WHAT NEEDS TO BE DONE — The expected answer is the complete listing, reproduced character for character.

DATA SEGMENT —
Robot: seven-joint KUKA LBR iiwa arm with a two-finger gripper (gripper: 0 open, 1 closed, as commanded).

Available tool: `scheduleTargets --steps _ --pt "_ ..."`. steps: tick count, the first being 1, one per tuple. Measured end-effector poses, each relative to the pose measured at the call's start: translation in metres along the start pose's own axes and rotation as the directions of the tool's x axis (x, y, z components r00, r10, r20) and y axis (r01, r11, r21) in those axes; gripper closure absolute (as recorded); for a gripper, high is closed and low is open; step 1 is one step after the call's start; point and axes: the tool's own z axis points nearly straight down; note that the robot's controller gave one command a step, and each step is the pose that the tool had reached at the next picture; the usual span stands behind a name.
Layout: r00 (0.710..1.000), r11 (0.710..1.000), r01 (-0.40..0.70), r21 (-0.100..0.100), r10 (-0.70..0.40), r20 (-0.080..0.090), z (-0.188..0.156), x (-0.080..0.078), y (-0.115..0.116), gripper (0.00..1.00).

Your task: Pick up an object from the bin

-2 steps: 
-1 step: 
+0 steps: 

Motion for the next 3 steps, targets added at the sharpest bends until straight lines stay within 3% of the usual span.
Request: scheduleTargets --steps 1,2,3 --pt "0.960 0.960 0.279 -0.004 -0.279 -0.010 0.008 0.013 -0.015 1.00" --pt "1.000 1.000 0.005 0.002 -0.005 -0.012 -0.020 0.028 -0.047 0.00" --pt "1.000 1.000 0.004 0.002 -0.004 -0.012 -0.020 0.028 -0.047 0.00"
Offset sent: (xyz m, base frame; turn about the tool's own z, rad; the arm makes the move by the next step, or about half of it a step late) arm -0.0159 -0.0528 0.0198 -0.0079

EXERCISE RESPONSE —
Robot: seven-joint KUKA LBR iiwa arm with a two-finger gripper (gripper: 0 open, 1 closed, as commanded).

Available tool: `scheduleTargets --steps _ --pt "_ ..."`. steps: tick count, the first being 1, one per tuple. Measured end-effector poses, each relative to the pose measured at the call's start: translation in metres along the start pose's own axes and rotation as the directions of the tool's x axis (x, y, z components r00, r10, r20) and y axis (r01, r11, r21) in those axes; gripper closure absolute (as recorded); for a gripper, high is closed and low is open; step 1 is one step after the call's start; point and axes: the tool's own z axis points nearly straight down; note that the robot's controller gave one command a step, and each step is the pose that the tool had reached at the next picture; the usual span stands behind a name.
Layout: r00 (0.710..1.000), r11 (0.710..1.000), r01 (-0.40..0.70), r21 (-0.100..0.100), r10 (-0.70..0.40), r20 (-0.080..0.090), z (-0.188..0.156), x (-0.080..0.078), y (-0.115..0.116), gripper (0.00..1.00).

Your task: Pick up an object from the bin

-2 steps: 
-1 step: 
+0 steps: 

Motion for the next 3 steps, targets added at the sharpest bends until straight lines stay within 3% of the usual span.
Request: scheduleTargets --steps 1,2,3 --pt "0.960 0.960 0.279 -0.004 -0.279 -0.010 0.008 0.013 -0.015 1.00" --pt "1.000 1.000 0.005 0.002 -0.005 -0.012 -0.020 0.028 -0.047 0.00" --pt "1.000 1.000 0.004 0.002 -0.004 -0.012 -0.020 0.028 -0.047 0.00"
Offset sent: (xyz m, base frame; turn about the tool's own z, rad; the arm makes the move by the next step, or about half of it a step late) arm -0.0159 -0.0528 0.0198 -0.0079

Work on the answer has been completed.